Records to process –
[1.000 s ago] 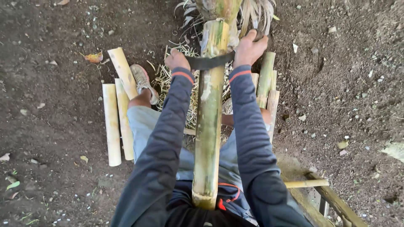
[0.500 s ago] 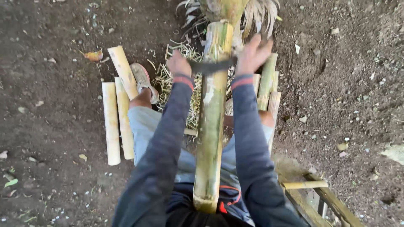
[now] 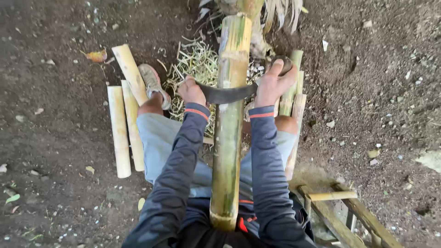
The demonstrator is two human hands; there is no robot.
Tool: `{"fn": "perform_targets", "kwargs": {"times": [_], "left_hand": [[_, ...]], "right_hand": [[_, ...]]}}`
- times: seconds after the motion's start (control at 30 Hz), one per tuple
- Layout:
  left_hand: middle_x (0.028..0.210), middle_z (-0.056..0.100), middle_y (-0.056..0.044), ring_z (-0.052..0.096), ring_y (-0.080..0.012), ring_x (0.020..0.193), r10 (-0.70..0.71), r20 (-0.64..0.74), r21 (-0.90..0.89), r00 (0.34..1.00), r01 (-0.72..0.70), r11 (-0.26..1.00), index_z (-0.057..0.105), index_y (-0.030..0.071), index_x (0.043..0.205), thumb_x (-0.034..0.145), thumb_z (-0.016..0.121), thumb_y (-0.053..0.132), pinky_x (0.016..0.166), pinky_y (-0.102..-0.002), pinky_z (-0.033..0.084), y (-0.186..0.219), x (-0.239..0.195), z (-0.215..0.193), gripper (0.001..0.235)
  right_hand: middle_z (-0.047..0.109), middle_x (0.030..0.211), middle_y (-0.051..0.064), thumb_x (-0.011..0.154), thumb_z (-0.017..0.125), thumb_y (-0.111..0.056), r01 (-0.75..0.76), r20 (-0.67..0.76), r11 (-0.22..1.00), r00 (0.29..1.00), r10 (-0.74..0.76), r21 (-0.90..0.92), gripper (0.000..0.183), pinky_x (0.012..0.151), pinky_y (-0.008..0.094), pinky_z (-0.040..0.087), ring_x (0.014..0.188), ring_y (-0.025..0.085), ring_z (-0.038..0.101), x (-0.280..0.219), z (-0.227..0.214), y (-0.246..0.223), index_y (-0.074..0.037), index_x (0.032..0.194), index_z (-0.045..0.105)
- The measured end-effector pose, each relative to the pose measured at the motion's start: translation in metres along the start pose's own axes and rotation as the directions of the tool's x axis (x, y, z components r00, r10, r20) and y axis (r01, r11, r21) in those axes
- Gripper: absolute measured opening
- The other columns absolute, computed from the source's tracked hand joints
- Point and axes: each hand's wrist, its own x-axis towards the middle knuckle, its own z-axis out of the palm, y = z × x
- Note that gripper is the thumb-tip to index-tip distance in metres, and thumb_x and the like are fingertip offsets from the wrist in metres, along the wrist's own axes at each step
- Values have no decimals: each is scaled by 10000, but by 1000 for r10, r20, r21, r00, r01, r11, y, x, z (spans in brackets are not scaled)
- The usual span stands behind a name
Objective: Scraping and shaping bamboo stalks using a curved knife.
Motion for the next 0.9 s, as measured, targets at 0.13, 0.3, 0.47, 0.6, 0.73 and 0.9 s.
{"fn": "perform_targets", "kwargs": {"times": [0.13, 0.3, 0.47, 0.6, 0.73, 0.9], "left_hand": [[792, 531, -80, 550, -220, 600, -254, -8, 5, 967, 254, 967, 479, 69, 868, 972, 461, 392, 503, -431, 468, 84, -24, 31, 340], [793, 554, -47, 502, -191, 682, 437, 20, 204, 899, -432, 879, 592, -9, 759, 1079, 544, 290, 653, -392, 445, -28, 33, 23, 441], [581, 364, 8, 314, -139, 571, 286, 120, 78, 951, -296, 952, 425, 44, 620, 1024, 523, 279, 542, -400, 277, 26, -20, 9, 477], [585, 350, 30, 308, -120, 575, 256, 110, 43, 960, -262, 964, 408, 56, 584, 1016, 557, 277, 530, -390, 273, 15, -8, 10, 507], [606, 295, 29, 260, -124, 595, 224, 180, 46, 958, -236, 971, 365, 65, 599, 1042, 538, 288, 542, -392, 233, 25, -11, 11, 525], [617, 322, 11, 301, -139, 595, 228, 121, 24, 966, -233, 972, 380, 67, 605, 1029, 553, 289, 548, -409, 283, 13, -12, 6, 510]], "right_hand": [[540, 803, 82, 975, 584, -173, -180, 21, 963, 982, 188, -198, 270, 447, 328, 484, 559, 171, 507, 28, 17, 6, 68, 1089, 537], [547, 845, 76, 999, 600, -168, -125, -102, 964, 989, 104, -233, 241, 481, 290, 454, 604, 142, 524, 14, -1, -2, 57, 1048, 527], [585, 855, 60, 977, 594, -150, -181, -125, 980, 978, 169, -87, 180, 475, 271, 469, 611, 114, 560, 0, -18, -12, 3, 1063, 557], [560, 781, 53, 1014, 600, -134, -148, -154, 988, 978, 139, -47, 151, 451, 282, 443, 571, 125, 527, -3, -28, 6, -4, 1070, 545], [545, 695, 57, 997, 576, -135, -211, -159, 973, 962, 223, 90, 143, 374, 304, 450, 470, 145, 503, -14, -20, -20, -26, 1069, 517], [563, 754, 40, 979, 563, -91, -185, -87, 978, 977, 194, 99, 217, 387, 298, 475, 528, 107, 518, -10, -10, -34, -41, 1190, 555]]}}
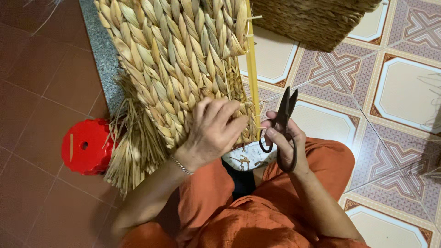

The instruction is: The person trims the edges of a woven basket using shears. They rotate the basket to access different sides and cut protruding strands to create a neat finish.

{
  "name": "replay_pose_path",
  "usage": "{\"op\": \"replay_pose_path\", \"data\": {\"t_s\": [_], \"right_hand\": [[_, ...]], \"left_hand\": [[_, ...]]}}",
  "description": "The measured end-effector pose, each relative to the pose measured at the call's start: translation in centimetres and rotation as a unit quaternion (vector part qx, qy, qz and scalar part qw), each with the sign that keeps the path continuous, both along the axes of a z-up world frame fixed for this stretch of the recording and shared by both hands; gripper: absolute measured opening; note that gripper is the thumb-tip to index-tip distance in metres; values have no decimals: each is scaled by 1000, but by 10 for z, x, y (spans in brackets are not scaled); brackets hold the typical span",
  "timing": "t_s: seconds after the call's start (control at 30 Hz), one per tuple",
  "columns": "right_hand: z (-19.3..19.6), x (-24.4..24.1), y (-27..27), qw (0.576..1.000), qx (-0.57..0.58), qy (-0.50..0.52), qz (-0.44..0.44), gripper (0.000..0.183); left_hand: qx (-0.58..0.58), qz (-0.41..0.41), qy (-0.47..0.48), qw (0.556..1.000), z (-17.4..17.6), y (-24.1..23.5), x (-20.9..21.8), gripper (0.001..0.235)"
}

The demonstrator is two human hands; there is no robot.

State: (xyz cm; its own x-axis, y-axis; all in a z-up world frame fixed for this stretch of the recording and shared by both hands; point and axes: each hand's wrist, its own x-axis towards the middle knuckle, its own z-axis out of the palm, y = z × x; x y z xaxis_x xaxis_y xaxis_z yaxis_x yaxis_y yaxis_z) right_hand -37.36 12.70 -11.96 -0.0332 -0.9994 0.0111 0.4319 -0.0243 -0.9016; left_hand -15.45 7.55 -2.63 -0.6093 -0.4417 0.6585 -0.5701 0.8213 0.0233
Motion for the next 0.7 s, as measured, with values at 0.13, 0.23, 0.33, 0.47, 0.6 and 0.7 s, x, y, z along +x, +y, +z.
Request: {"op": "replay_pose_path", "data": {"t_s": [0.13, 0.23, 0.33, 0.47, 0.6, 0.7], "right_hand": [[-2, -3, 4, 1000, -5, -5, 3, 44], [-1, -1, 3, 1000, -2, 0, 9, 42], [-2, 3, 4, 1000, 13, 4, 17, 41], [-9, 10, -2, 998, 36, -56, 10, 39], [-15, 10, -11, 995, 35, -88, 18, 40], [-16, 8, -18, 996, 19, -77, 34, 38]], "left_hand": [[-34, 1, -48, 998, -6, 8, -8, 15], [-45, 1, -83, 995, -7, 11, -6, 21], [-49, -13, -62, 997, -9, 7, -9, 21], [-37, -25, -37, 998, -11, 4, -8, 24], [-19, -24, -19, 999, -12, 6, -7, 26], [5, -21, 4, 1000, -12, 8, -8, 24]]}}
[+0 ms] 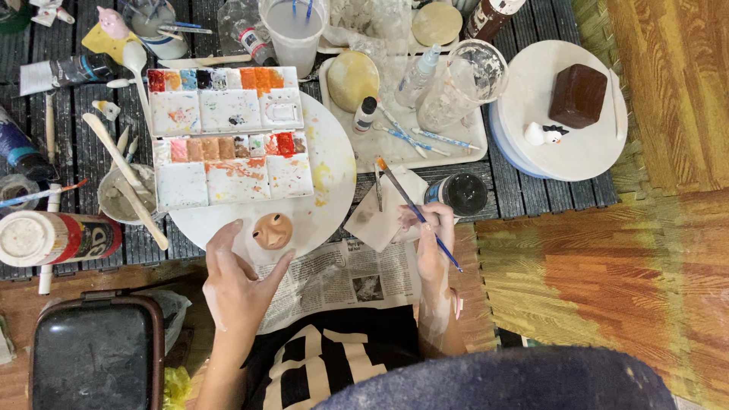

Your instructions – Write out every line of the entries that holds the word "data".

Result –
  "usage": "{\"op\": \"replay_pose_path\", \"data\": {\"t_s\": [_], \"right_hand\": [[_, ...]], \"left_hand\": [[_, ...]]}}",
Request: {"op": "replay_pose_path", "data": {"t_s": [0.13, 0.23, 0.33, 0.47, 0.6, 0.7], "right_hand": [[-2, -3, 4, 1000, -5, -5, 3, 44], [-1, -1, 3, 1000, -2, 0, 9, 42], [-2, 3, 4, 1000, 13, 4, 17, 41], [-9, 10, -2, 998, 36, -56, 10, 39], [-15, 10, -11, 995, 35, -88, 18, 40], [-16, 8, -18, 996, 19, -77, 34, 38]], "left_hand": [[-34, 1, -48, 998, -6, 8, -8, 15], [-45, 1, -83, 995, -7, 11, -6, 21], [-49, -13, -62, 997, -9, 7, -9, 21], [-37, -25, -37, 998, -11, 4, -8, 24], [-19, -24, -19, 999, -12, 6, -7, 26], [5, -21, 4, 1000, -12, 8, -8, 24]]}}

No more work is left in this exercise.